Your result will be the set of lines with "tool", copied from the material below.

━━━━━━━━━━

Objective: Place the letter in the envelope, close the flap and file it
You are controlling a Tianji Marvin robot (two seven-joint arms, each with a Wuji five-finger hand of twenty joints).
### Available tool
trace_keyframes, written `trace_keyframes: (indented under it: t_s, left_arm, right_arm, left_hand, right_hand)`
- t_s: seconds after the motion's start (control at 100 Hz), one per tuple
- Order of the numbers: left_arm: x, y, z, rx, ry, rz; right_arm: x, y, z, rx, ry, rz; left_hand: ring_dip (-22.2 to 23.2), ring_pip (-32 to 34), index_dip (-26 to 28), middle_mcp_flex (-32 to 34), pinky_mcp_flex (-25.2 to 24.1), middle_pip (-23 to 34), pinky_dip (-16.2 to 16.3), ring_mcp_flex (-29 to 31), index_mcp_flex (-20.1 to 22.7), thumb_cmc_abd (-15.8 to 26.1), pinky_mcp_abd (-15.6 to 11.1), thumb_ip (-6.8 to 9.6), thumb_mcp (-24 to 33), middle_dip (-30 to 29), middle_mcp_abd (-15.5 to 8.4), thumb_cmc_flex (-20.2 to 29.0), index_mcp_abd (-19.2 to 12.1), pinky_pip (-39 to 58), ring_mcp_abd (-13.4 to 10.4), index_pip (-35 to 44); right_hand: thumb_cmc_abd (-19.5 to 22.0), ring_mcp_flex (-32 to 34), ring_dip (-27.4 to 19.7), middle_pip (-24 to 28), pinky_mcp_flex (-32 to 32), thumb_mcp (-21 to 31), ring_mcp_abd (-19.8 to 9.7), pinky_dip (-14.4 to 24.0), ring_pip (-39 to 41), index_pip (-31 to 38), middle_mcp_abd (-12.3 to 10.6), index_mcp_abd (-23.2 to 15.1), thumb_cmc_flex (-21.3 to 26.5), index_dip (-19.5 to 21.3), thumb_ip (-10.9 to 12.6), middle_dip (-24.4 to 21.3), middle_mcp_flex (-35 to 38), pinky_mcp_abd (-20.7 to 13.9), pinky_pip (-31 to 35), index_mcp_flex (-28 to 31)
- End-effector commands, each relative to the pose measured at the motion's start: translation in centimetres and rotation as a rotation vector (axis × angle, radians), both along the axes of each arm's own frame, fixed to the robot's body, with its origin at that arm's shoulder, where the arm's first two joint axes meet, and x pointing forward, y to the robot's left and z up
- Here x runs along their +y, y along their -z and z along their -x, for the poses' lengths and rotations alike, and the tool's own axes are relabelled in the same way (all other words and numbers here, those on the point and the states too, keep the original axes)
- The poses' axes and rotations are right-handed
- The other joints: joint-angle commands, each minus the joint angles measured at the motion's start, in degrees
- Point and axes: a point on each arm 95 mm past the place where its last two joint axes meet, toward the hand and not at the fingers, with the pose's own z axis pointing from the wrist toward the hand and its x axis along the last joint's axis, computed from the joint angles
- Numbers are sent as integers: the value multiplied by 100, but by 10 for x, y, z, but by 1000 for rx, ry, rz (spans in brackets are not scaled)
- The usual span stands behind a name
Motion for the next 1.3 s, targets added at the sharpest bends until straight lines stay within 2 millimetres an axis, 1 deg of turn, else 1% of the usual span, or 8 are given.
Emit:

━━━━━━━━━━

Exercise solution ->
### Available tool
- Here x runs along their +y, y along their -z and z along their -x, for the poses' lengths and rotations alike, and the tool's own axes are relabelled in the same way (all other words and numbers here, those on the point and the states too, keep the original axes)

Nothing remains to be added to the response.